Dos noches más tarde, Gustav Liegnitz, el mudo Gustav Liegnitz, llevó a cabo a solas una acción del todo admirable, desde un punto de vista meramente práctico, y que sólo fue posible gracias a un enorme esfuerzo físico y una pericia fuera de lo común.
Al día siguiente, las primeras luces del alba revelaron a los más madrugadores una nueva ciudad.
Repetida en un sinfín de paredes –muchas de las cuales estaban en el plano propuesto por Lenz y otras que no, pero que pese a ello destacaban como una mancha poderosa, incluso en la fachada posterior del edificio principal del Partido–, aquella frase inundaba e invadía por completo la ciudad, obligando a los ciudadanos a detenerse, pasmados.

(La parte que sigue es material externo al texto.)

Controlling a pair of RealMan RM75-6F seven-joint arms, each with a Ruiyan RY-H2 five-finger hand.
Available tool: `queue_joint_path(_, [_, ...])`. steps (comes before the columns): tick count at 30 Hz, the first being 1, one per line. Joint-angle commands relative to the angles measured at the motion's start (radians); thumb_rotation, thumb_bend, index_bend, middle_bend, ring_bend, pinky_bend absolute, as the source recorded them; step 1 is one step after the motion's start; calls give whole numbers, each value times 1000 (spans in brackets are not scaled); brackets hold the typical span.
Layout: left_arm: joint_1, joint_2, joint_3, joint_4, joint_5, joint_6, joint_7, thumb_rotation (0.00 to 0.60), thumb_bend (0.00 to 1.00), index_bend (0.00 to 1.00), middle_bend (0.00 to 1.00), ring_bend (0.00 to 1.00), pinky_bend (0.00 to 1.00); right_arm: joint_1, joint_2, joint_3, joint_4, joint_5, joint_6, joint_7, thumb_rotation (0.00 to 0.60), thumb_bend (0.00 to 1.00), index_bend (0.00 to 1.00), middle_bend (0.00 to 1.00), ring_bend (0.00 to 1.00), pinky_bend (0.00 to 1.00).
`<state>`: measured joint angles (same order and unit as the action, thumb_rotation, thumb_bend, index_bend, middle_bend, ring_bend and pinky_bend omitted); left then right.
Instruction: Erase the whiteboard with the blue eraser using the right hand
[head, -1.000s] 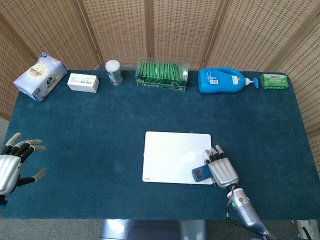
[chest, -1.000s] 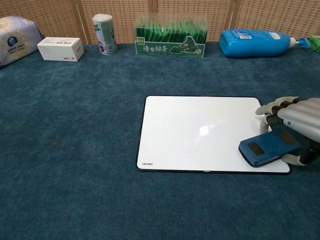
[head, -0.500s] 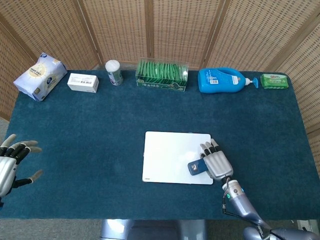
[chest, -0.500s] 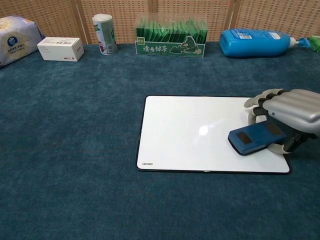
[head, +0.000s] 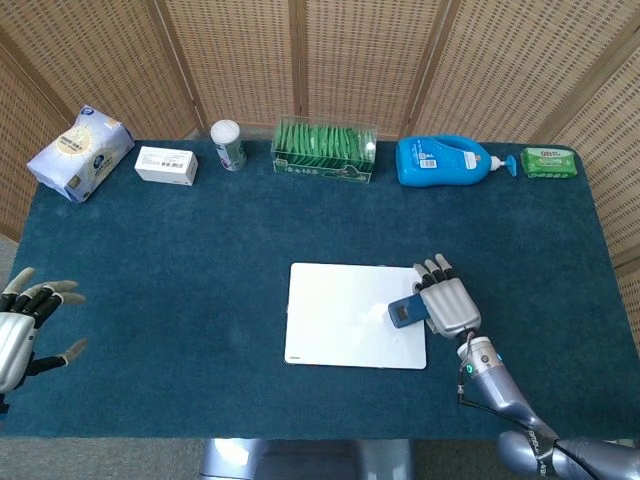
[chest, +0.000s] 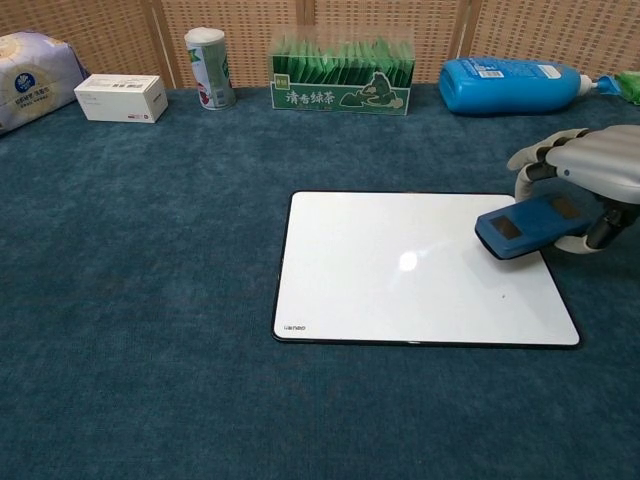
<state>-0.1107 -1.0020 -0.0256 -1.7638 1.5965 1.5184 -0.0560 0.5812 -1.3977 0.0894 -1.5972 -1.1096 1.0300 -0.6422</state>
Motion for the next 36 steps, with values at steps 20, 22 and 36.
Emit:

Ésta era la frase, escrita en negro sobre la pared de ladrillo rojo de una escuela primaria: ¡Muerte a Lenz Buchmann!
Algunos metros más adelante, en la fachada principal de la oficina de correos: ¡Muerte a LenzBuchmann!
Justo al lado, en un edificio de viviendas, en su muro lateral: ¡Muerte a Lenz Buchmann!
En un callejón que desembocaba en una de las principales plazas de la ciudad, sobre un muro: ¡Muerte a Lenz Buchmann!
Escrita en una acera del centro de la ciudad: ¡Muerte a Lenz Buchmann!
En un rincón medio oculto de uno de los muros laterales del hospital central: ¡Muerte a Lenz Buchmann!
En la fachada de un conocido bufete de abogados: ¡Muerte a Lenz Buchmann!
En la fachada de una guardería: ¡Muerte a Lenz Buchmann!
En el chasis de un autobús: ¡Muerte a Lenz Buchmann!
En la entrada de uno de los jardines de la ciudad, en el suelo: ¡Muerte a Lenz Buchmann!
Sobre el muro blanco de los lavabos públicos del mismo parque: ¡Muerte a Lenz Buchmann!
En el monumento a los muertos de la última guerra, empezando en la base de la estatua y terminando hacia la mitad de la misma: ¡Muerte a Lenz Buchmann!
En el tronco de un árbol, probablemente por iniciativa de Gustav, ya que estos elementos no constaban en la lista, de abajo arriba: ¡Muerte a Lenz Buchmann!
En una maternidad, en varios edificios privados, en dos coches aparcados en una de las calles que conducían a la plaza central, en la propia plaza central, en la base de mármol que rodeaba la fuente e incluso en la fachada principal de un banco ubicado en esa misma plaza, en la fachada principal de dos sedes menores del Partido y, como se ha dicho ya, en la fachada posterior de la sede principal, en el edificio al que los jubilados iban a recoger sus pensiones, en la parte posterior de una de las bibliotecas de la ciudad y, por último, en la propia fachada de la casa de la familia Buchmann, la misma frase pintada en negro: ¡Muerte a Lenz Buchmann! ¡Muerte a Lenz Buchmann! ¡Muerte a Lenz Buchmann!